The most common email attachments are pictures and documents. Pictures don’t normally cause a problem in that most cameras produce, and virtually all computers understand the format known as .jpg or .jpeg (They are the same and both are pronounced Jay-peg)

Regrettably the same can’t be said for documents. One format that pretty much every computer recognises is .pdf, but not all document programs can produce these files. The most likely answer for both PC and Apple® users is to use the .doc format. This is the one used by Microsoft Word® from the 97 to 2003 versions. Later versions of Word® by default use a different format known as .docx, but you can choose to Save As a .doc. The same applied to most of the free programs such as Open Office, where again you can choose to Save As a .doc.

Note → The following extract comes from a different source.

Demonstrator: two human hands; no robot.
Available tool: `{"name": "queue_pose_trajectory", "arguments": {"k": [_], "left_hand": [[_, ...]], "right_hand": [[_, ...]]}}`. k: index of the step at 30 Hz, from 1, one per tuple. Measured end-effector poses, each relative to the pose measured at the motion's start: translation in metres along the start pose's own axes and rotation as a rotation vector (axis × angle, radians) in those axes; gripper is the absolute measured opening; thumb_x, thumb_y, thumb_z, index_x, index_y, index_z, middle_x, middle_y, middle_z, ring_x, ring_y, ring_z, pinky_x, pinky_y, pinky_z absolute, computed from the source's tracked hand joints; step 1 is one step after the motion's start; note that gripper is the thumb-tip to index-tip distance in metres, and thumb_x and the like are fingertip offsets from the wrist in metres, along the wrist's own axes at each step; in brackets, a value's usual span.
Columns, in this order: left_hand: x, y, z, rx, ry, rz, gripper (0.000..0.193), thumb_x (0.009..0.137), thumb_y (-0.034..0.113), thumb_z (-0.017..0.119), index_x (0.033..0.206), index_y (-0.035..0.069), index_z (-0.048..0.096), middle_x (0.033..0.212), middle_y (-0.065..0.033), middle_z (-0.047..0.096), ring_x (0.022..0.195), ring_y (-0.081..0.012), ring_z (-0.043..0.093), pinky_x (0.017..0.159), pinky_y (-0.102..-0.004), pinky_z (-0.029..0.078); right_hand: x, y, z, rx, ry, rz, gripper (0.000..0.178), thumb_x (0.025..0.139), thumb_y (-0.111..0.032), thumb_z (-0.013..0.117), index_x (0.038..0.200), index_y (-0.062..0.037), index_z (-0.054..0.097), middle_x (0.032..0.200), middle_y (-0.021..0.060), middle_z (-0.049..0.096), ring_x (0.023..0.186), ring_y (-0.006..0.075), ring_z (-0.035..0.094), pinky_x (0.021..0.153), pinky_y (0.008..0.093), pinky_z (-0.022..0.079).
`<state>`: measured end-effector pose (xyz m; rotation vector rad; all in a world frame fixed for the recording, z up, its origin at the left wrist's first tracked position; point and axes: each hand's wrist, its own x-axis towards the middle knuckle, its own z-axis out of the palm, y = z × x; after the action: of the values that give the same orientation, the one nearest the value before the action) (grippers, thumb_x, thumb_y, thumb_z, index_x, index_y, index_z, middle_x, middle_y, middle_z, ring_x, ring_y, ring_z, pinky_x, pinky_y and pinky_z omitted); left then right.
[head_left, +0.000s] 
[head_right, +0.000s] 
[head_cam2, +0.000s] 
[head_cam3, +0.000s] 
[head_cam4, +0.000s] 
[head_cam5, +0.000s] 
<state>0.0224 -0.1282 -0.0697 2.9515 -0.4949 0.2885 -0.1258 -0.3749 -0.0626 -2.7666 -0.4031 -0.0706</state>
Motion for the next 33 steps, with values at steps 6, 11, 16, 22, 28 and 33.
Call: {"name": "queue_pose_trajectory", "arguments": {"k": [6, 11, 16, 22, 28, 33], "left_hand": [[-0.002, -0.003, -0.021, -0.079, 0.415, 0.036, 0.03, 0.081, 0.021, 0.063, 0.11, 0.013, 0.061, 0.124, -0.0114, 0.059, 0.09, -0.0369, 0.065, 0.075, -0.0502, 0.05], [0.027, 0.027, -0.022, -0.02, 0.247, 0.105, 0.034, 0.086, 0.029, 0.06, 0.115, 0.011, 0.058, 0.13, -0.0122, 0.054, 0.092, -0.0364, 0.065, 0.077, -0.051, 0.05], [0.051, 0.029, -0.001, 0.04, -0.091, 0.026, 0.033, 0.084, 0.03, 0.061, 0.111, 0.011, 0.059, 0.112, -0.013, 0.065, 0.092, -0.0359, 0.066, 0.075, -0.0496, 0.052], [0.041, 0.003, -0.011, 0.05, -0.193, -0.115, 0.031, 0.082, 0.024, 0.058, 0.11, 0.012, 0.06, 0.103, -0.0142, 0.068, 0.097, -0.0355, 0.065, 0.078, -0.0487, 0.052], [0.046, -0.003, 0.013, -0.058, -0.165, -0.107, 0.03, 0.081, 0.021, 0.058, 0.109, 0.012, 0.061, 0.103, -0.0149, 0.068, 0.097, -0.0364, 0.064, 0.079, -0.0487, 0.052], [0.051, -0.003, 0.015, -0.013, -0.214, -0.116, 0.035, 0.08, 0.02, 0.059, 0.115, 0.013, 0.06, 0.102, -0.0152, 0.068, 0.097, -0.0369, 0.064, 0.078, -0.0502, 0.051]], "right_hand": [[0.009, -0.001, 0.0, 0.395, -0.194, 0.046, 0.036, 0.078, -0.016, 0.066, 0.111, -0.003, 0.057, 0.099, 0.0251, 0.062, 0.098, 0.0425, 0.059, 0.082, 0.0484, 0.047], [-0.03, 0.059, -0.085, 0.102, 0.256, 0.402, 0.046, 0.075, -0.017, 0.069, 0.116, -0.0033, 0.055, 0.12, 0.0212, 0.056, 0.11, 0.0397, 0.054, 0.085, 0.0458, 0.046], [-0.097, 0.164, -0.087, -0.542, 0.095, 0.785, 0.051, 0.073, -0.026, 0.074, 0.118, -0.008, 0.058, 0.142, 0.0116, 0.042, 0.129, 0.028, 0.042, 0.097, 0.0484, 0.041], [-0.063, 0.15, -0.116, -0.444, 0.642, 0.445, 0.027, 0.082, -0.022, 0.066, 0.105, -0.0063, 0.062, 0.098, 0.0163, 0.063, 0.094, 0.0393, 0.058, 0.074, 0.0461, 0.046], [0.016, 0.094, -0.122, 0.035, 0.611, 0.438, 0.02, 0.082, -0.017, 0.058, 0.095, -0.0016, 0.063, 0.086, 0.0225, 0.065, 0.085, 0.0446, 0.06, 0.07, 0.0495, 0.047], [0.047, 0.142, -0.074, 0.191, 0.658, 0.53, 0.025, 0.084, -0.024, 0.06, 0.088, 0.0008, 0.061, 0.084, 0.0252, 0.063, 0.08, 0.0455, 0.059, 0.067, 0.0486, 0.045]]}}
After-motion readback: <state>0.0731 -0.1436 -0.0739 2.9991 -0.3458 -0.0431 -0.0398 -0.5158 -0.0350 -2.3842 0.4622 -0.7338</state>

Example from Word 2007, showing the Save As sub-menu, where we want the "Word 97-2003 Document" option.

Note there are options for PDF, and also for "Other Formats"

"Other Formats" provides a range of formats, including Rich Text Format and Plain Text as in the screen shot below


If your recipient is really struggling with what you have sent them, then you could try using .rtf (Rich Text Format) which may lose some information (but not your words), or .txt (Text) which will preserve only your words and paragraphs, but no other features of your document.